I’m not even supposed to be writing right now. I’m supposed to be in bed sleeping because I’ve felt like shit the entire day, but not the kind of shit anyone would feel sorry about. It’s the lazy kind of shit, which actually makes people pity you…I assume. My body has not wanted to do anything today. My mind hasn’t strayed too far from that attitude either, with the exception of when reading This is Where I Leave You by Jonathan Tropper, which sent my mind racing to break the world record for coming up with the most ways my girlfriend – which I don’t have – could possibly cheat on me – which she can’t do because, again, she doesn’t exist. The book has been very good so far, though I’m only 40 pages in so who knows where it could go. I only started reading it because a good friend of mind, Rider Strong, suggested it. Why yes, that Rider Strong. The same Rider Strong who played Shawn on Boy Meets World. It’s not important at all, but my conscious is telling me that it should be noted that by ‘good friend’ I mean I grew up watching him on TV and by ‘suggested’ I mean he listed it in his top five favorite books of the year on the podcast he does called Literary Disco, so I have no affiliation with him, other than the obvious fact that were he to know me he’d totally think I was awesome-sauce…until I stated that I think he thinks I’m awesome-sauce, then he’d totally kick my ass for saying awesome-sauce.
With the exception of the sentences after “Literary Disco”, I wrote everything yesterday, but now it’s today, and I’m feeling a hell of a lot better. I don’t know what changed. I don’t normally eat well. I don’t eat super shitty, but I have no problem with stuffing my face with bread, and in this new gluten hating society I think a lot of people would point to that being why I felt like shit. But I feel great today, and I didn’t eat particularly well. For breakfast I had some red – or purple if you will – grapes, salted peanuts, an apple and cinnamon flavored Greek yogurt – mind you I’m partially lactose intolerant – green grapes, and a delightful chocolate chip cookie. Not exactly the breakfast of champions, although I still claim that no champion would ever subject their self to eating Wheaties for breakfast either.

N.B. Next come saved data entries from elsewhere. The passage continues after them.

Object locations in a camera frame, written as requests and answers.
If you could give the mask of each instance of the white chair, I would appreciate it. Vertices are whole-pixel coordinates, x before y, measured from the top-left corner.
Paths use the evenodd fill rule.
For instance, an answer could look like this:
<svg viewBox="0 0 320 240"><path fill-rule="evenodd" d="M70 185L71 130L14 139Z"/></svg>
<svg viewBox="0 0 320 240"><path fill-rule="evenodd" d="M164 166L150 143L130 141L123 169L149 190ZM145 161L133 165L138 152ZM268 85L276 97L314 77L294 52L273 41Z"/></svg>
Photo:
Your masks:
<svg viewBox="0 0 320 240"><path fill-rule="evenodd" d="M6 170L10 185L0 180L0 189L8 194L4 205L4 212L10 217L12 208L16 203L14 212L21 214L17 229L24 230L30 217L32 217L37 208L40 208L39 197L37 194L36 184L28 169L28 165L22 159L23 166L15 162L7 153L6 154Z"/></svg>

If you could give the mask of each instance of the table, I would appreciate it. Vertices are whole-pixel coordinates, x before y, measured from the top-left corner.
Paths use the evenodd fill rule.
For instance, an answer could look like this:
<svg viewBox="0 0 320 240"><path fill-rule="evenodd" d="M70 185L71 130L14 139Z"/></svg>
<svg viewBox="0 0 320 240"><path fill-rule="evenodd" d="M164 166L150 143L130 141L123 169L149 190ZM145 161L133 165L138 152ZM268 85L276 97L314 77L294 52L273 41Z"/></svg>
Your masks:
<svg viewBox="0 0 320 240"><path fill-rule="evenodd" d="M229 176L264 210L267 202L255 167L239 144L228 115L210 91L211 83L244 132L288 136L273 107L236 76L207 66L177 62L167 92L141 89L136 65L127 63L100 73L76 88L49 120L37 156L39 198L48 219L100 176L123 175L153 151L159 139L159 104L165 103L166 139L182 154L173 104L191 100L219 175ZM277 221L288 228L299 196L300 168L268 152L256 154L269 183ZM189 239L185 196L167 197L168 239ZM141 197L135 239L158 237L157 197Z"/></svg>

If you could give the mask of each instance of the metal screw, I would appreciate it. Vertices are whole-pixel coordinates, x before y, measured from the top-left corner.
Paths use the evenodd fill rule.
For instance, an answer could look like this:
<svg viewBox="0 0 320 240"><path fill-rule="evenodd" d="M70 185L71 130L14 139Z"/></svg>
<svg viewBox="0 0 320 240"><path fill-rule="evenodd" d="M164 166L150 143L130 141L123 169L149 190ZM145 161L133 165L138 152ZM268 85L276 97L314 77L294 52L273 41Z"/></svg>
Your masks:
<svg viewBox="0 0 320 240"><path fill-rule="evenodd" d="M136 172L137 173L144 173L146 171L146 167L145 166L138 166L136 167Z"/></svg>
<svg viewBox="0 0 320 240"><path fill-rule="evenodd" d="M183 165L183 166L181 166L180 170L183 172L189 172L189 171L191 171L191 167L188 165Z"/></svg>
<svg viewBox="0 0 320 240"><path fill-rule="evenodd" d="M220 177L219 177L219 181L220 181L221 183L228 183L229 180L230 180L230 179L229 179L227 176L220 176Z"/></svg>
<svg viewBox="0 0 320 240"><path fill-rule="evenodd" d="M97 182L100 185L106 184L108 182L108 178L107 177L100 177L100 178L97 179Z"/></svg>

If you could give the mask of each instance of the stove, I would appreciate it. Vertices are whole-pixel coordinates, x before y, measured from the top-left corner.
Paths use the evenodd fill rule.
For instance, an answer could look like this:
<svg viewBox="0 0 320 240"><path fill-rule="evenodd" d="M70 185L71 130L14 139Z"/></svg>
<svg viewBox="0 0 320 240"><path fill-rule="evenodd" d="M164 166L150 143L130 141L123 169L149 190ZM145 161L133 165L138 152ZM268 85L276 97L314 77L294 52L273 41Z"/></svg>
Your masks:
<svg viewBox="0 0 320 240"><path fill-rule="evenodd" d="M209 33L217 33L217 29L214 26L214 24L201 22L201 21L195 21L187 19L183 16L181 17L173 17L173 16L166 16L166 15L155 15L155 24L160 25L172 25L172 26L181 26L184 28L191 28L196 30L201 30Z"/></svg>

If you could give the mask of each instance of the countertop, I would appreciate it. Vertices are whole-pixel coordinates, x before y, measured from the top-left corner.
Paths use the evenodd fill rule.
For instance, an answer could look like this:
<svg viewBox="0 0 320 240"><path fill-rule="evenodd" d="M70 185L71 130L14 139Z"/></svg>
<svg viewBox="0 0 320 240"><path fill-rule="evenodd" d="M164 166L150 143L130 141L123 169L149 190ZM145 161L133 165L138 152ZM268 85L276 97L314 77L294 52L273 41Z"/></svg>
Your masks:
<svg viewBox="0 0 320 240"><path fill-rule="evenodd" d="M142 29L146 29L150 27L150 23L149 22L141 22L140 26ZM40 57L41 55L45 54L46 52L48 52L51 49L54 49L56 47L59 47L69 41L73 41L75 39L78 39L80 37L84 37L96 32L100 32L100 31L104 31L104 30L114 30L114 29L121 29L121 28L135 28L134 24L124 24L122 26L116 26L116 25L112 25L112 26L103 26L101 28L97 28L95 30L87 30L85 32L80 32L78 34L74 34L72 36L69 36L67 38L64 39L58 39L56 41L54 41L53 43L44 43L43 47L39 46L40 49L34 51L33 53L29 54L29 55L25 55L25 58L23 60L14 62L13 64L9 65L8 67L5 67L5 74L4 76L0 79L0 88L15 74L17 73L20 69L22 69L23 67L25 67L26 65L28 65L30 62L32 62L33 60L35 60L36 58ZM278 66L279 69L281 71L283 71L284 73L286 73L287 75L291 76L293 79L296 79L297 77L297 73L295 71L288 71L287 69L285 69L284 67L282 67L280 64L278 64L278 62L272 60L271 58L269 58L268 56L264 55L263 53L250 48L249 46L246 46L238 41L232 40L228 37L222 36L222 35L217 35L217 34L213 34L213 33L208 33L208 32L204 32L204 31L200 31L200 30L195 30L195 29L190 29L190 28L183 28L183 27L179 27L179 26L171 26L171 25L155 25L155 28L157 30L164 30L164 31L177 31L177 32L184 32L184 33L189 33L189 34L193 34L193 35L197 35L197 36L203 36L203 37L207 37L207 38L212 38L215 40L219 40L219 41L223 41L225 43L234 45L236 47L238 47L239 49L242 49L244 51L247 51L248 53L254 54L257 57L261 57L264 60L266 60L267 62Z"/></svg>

According to Nick Kroll, the very funny comedian, Adrian Peterson eats McDonalds. People keep trying to convince us that McDonalds is trying to kill us, which they very well could be – I still don’t trust clowns or, more importantly, anyone named Ronald. But recently Adrian Peterson almost broke the single season rushing record, after having surgery on his ACL less than a year earlier. Now I’m not saying McDonalds deserves all the credit, or actually any of the credit – had he eaten 100 less McNuggets he might have McRushed himself into the record books this year…that’s right, I did the cheesy joke of adding Mc to a word, and I only hate myself a little bit for it – but if I was McDonalds I’d be pulling a never ending stream of cash out my baggy sleeves until Adrian Peterson was the new spokesperson for McDonalds, because anyone who eats McDonalds and (click on this link) looks that good with his shirt deserves every penny that goes along with being a corporate shill.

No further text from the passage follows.